Scientific Research News | Research Progress of novel coronavirus Pneumonia (COVID-19) (50)

■ On April 4, the Lanke team of Wuhan University published an article entitled "Aerodynamic analysis of SARS-CoV-27 in two Wuhan hospitals" in Nature. This paper mainly focuses on the research on aerosol transmission of the new coronavirus, and the hospitals and public environments studied are mainly representative hospitals and public environments such as the intensive and general wards of the East Hospital of Wuhan University People's Hospital, the ward and toilets of Wuchang Fangcang Hospital, residential communities and supermarkets.

The results of the study showed that the concentration of viral nucleic acid in the air was generally very low in the ventilated ward. The researchers attributed this to effective isolation and high air exchange efficiency. Viral nucleic acid concentrations were higher in toilets used by patients without ventilation. The authors also found that viral nucleic acid concentrations were particularly high where healthcare workers were disarmed from protective gear, meaning that virus-containing aerosols could be suspended in the air again after the protective gear was removed. It is worth mentioning that after the implementation of strict cleaning and disinfection procedures, the concentration of new coronavirus nucleic acid in the area of medical staff dropped to an undetectable level.

In public areas outside hospitals, such as residential homes and supermarkets, the concentration of coronavirus nucleic acid is generally not high. However, in two places where large crowds passed, including an outdoor open space near one of the aforementioned hospitals, the concentration of coronavirus nucleic acid remained high. The authors suggest that people infected with the new coronavirus in these crowded areas may have contributed to the production of viral aerosols.
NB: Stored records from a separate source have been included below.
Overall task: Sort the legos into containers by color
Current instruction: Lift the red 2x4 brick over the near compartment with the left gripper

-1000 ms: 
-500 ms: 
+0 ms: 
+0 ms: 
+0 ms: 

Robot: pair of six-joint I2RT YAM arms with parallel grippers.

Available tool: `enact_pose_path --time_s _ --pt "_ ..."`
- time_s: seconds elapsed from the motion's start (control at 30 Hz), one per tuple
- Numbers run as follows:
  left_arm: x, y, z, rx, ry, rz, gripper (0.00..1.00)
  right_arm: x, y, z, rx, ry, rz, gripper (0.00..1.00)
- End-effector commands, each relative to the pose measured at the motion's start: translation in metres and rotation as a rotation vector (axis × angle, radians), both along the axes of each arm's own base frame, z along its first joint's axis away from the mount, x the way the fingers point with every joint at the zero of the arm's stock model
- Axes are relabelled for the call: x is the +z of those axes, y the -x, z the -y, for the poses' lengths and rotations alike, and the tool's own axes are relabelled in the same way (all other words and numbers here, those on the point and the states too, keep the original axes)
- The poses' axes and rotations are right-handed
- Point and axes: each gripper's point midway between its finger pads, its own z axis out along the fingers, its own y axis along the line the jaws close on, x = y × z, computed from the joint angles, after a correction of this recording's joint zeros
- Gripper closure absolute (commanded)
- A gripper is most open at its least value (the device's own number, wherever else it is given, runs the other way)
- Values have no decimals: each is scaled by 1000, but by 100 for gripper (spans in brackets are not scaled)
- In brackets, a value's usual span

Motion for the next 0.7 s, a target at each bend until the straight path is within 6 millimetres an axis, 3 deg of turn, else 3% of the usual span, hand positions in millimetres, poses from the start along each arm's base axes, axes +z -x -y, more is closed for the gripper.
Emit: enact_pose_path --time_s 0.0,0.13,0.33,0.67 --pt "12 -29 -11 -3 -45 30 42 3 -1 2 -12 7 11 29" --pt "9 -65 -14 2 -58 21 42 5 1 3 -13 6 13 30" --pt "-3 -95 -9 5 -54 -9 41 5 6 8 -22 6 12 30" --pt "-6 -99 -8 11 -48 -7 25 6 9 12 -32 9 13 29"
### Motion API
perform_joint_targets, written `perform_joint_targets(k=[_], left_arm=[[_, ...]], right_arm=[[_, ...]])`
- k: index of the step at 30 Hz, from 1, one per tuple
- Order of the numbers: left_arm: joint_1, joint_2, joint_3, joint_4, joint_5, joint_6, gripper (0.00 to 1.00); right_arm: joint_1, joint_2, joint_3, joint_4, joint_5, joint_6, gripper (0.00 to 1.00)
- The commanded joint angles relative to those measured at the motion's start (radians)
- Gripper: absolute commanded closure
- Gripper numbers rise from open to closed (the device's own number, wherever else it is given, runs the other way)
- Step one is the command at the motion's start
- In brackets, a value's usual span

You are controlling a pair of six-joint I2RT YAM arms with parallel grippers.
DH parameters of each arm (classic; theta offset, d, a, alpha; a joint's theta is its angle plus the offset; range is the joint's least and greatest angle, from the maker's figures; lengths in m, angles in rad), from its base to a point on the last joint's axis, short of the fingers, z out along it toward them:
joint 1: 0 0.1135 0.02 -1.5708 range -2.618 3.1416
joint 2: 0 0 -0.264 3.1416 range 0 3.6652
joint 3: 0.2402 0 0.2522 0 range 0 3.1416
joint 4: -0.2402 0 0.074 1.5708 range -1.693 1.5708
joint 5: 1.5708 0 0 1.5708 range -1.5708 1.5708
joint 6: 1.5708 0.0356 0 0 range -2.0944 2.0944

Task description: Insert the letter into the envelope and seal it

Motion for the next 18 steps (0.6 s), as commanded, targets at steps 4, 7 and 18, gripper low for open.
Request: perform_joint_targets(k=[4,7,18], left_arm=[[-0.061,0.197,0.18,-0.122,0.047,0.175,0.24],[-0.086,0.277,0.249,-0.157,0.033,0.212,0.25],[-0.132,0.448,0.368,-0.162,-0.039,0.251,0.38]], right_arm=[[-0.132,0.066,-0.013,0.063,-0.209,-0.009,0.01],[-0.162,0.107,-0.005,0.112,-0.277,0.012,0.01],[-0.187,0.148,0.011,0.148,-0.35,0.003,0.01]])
The study did not investigate whether airborne coronavirus nucleic acid could be contagious, and restrictions on hospital access at the height of the epidemic limited the number of samples available, with nearly 31 samples obtained at only 40 sites. Despite these limitations, the researchers emphasize in their conclusions that the results show that indoor ventilation, open spaces, disinfection of protective clothing, proper use and disinfection of toilet areas can effectively reduce the new coronavirus nucleic acid in the air and reduce the risk of infection [1].

■ On April 4, Macau University of Science and Technology, Sichuan University, Tsinghua University, Sun Yat-sen University and other institutions jointly published a report entitled "Clinically Applicable AI System for Accurate Diagnosis, Quantitative Measurements and Prognosis of COVID-25 Pneumonia Using Computed" online in Cell Tomography ", which uses a large computed tomography (CT) database from 19,4154 patients to develop an AI system that can diagnose COVID and distinguish it from other common pneumonias and normal controls. AI systems can help radiologists and doctors make rapid diagnoses, especially if the medical system is overloaded.
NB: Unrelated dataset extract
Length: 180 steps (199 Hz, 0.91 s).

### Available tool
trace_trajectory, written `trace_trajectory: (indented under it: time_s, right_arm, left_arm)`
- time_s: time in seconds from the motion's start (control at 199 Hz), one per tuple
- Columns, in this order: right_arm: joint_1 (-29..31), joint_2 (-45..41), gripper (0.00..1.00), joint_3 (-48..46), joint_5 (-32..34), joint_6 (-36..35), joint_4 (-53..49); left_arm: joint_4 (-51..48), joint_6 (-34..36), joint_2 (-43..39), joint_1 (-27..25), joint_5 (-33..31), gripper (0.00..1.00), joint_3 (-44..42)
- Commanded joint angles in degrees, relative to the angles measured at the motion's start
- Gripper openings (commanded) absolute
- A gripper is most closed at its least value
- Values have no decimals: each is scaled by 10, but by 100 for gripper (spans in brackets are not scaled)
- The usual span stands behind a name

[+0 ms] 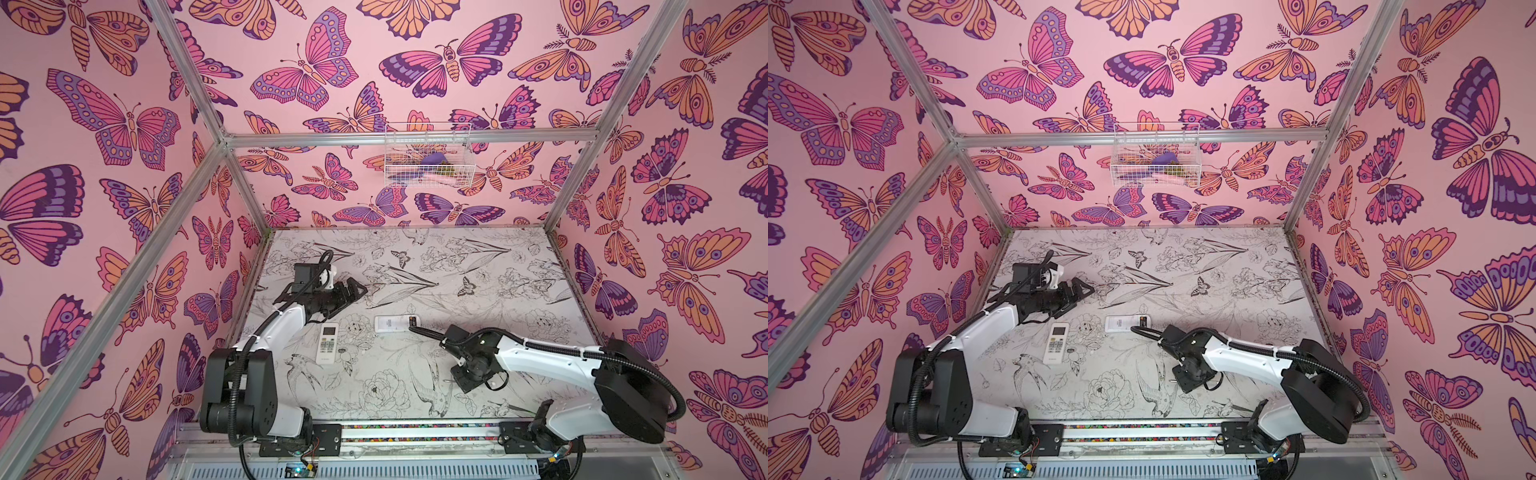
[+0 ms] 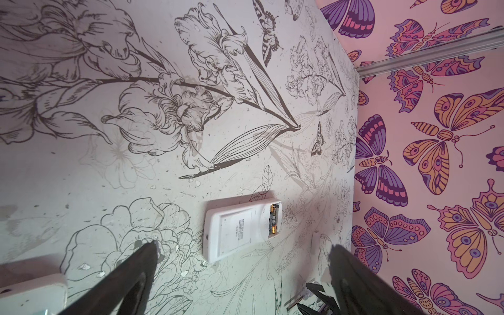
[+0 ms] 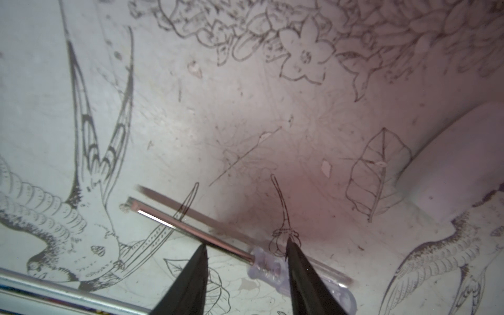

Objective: Unload the batteries from the remote control
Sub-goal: 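Lower the right gripper onto the clear-handled screwdriver and close on it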

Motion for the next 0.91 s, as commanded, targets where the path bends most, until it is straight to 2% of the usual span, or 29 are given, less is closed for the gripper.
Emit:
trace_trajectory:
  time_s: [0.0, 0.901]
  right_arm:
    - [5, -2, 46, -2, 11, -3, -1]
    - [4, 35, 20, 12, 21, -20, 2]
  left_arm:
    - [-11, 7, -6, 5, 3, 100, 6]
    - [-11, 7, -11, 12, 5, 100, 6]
Importantly, the study's AI system identified important clinical markers associated with the characteristics of COVID lesions. Together with clinical data, AI systems are able to provide accurate clinical outcomes that can help clinicians consider appropriate early clinical treatments and allocate resources appropriately. The study has made this AI system available globally to assist clinicians in responding to COVID-19 [2].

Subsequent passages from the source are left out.